Projeto Andança Inclusiva leva modalidade olímpica do breaking às escolas

O breaking é uma das modalidades do projeto Andança Inclusiva, que conta com cadeirantes e atletas do break dance e vai até escolas públicas para promover a inclusão e inspirar a potencialidade esportiva, artística e humana.

Parte da cultura hip hop, o breaking ou break dance é um tipo de dança urbana que surgiu nos Estados Unidos, na década de 1970, e estreará como modalidade esportiva nos Jogos Olímpicos Paris.
No entanto, para cerca de 10 mil estudantes de 1º e 2º graus de escolas públicas nos estados de Minas Gerais e Goiás, o breaking foi a primeira forma de contato com a arte, a cultura e o esporte. Isto graças ao projeto Andança Inclusiva, do Instituto Saúde e Equilíbrio, que leva espetáculos de dança, breaking e oficinas culturais sobre diversidade e inclusão às escolas públicas e ONGs do triangulo mineiro e Alto Paranaíba (MG).
 
Ir até onde o público está ao invés de esperar que ele venha até o projeto.
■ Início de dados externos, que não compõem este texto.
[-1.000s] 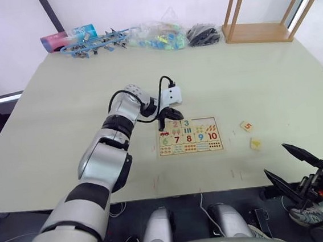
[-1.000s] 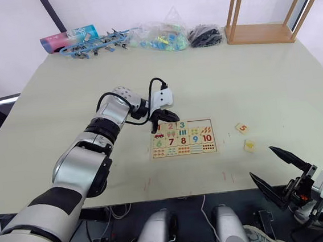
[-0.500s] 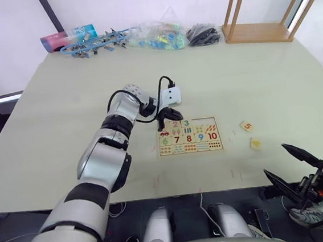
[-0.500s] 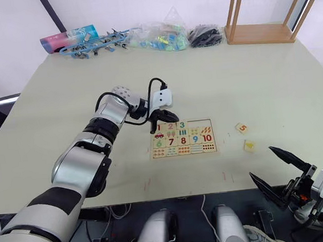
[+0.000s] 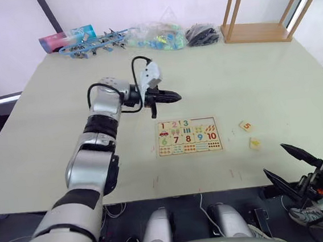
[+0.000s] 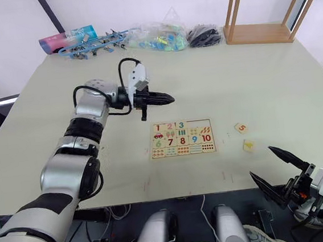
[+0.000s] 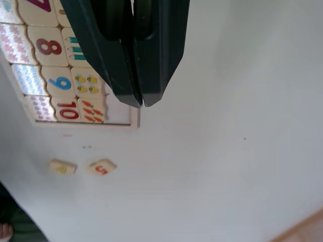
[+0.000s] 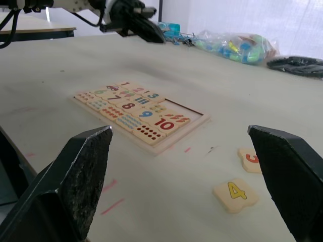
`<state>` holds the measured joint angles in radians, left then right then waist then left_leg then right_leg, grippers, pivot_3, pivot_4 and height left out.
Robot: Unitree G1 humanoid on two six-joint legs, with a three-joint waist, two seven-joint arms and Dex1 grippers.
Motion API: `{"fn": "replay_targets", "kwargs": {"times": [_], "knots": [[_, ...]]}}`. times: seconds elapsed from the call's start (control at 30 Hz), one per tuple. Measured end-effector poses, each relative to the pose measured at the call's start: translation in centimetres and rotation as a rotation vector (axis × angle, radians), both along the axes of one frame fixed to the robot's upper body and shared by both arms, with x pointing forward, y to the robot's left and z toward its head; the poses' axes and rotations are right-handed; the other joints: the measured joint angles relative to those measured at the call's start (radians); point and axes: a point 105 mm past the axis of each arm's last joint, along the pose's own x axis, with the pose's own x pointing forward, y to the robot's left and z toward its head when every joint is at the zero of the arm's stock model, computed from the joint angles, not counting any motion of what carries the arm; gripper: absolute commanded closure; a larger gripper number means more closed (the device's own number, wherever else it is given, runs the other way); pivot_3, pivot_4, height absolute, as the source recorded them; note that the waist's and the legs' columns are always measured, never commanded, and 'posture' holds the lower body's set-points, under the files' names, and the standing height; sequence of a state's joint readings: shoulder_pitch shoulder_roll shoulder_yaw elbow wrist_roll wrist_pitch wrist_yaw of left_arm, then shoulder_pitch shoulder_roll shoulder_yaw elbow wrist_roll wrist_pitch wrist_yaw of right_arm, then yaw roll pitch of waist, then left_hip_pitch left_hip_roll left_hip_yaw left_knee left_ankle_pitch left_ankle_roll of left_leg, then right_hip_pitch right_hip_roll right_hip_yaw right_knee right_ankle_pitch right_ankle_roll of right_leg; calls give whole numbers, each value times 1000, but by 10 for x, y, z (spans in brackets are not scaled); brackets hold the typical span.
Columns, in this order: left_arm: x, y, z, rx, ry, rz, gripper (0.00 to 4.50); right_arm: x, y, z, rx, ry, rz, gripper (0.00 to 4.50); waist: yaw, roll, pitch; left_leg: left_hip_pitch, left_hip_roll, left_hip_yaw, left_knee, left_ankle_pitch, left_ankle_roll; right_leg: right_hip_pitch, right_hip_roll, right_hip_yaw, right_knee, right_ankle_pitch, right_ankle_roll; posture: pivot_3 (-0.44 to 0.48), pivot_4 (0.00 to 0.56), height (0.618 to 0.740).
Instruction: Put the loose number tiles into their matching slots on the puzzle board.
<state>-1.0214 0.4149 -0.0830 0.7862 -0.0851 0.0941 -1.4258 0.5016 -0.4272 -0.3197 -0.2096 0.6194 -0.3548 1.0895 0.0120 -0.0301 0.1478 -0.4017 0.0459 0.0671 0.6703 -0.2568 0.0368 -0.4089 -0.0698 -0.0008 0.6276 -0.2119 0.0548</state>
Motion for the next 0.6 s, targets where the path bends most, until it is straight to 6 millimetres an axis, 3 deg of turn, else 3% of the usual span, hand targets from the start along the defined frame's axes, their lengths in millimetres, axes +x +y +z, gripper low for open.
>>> {"fn": "replay_targets", "kwargs": {"times": [0.33, 0.5, 0.6], "knots": [[-30, 53, -3, -192, 5, 268, 4426, 13, -21, -6, -22, 49, -87, 0, 2, 1, 0, 2, 1, 0, 0, 0, 0, 1, 0, 1, 1, 0, 0, 0, 150, 740], [-54, 89, -24, -211, 17, 460, 4426, 15, -32, -13, -33, 95, -129, 0, 1, 1, 0, 4, 1, 0, 0, 0, 0, 1, -1, 2, 2, 0, 0, 0, 150, 740], [-64, 98, -31, -206, 21, 505, 4426, 16, -34, -15, -37, 105, -134, 0, 2, 1, -1, 5, 1, 1, 1, 0, 0, 2, -1, 2, 2, 0, 0, 0, 150, 740]]}}
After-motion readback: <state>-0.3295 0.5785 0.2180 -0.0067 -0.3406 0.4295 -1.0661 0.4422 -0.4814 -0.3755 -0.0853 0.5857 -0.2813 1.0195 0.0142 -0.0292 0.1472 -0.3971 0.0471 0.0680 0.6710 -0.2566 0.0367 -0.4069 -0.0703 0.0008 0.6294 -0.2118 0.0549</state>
Este é o grande diferencial do Andança Inclusivas que, só em 2024, já atendeu cerca de 10 mil crianças e adolescentes, entre 7 e 17 anos, de acordo com Clovim (Clóvison Elberth Alves Gonçalves) idealizador do projeto, que tem como objetivo principal estimular e promover a integridade e potencialidade física e psicossocial humana.
 
“A Educação é feita de momentos contínuos e de despertares. Temos dados públicos que indicam que menos de 10% das crianças e adolescentes em idade escolar têm oportunidade de participarem de uma oficina continuada, que é o que a maior parte dos projetos sociais oferecem. Portanto, as apresentações do Andança nas escolas, que sempre tem PCDs na equipe, funcionam como um despertar para estes 90% de alunos, que nunca tiveram a oportunidade de ter um contato presencial com a arte e/ou com a dança”, frisa Clovim.
 
Dança em cadeira de rodasO projeto Andança Inclusiva sobrevive graças aos recursos que recebem via Lei Federal de Incentivo à Cultura (Lei 8313/1991), popularmente conhecida como Lei Rouanet, e Clovim conta que graças a uma coincidência o projeto poderá ser levado a outras cidades e estados do Brasil.
 
“Eu estava procurando na cidade de Patrocínio (MG), onde moro, alguém que usasse cadeira de rodas e pudesse integrar ao projeto, quando ao sair da igreja encontrei uma jovem em uma cadeira de rodas cor de rosa e aí ela aceitou participar do grupo.”, relata Clovim.
 
A garota era Júnia Dornelas, 27 anos, natural de Patrocínio (MG). Há nove anos, a estudante de Administração, sofreu um acidente de moto que a deixou paraplégica.
 
“Eu tive uma lesão medular (níveis T6 e T7) e uma das sequelas deste acidente, além do uso de cadeira de rodas, é que passei a ter bexiga neurogênica (dissinergia de comunicação entre o cérebro e o sistema urinário, impedindo que a pessoa urine naturalmente) e a necessidade de realizar o cateterismo intermitente limpo (CIL) para esvaziar a bexiga. Como uso cateter hidrofílico que me dá liberdade e independência, eu aceitei o convite do Clovim e, hoje, participo do projeto, dançando música clássica associada ao breaking, com o Jardel, que é um grande nome do freestyle no break dance brasileiro.”, conta Júnia Dornelas, que é embaixadora da Coloplast, empresa líder global em cuidados para pessoas com necessidades íntimas de saúde.
 
Clovim relembra que quando a agência de captação de recursos do Instituto Saúde e Equilíbrio apresentou a Coloplast como uma possível apoiadora para a 2ª edição do projeto, imediatamente se lembrou da Júnia, que já era dançarina no projeto.
 
“Foi uma feliz coincidência que ajudou a Coloplast a se interessar, ainda mais, pelo nosso projeto. E este apoio foi de suma importância, porque permitirá que ultrapassemos a marca de 10 mil atendidos, levando nosso projeto para outros Estados. Além disso, a empresa tem propósitos em comum conosco no que tange aos objetivos do desenvolvimento sustentável (ODS-ONU) e que, inclusive, são avaliados pelos gestores escolares das unidades onde nos apresentamos”, salienta Clovim.
 
Compromisso com a sociedade“A Coloplast é uma empresa comprometida com a responsabilidade social e reconhece a importância de apoiar projetos como este. Por meio da Lei Rouanet e de outras leis de incentivo, apoiamos mais três projetos, que contribuem para construção de um mundo mais inclusivo e igualitário.”, salienta Claudio Drucker, gerente de Contabilidade e Tributos da Coloplast.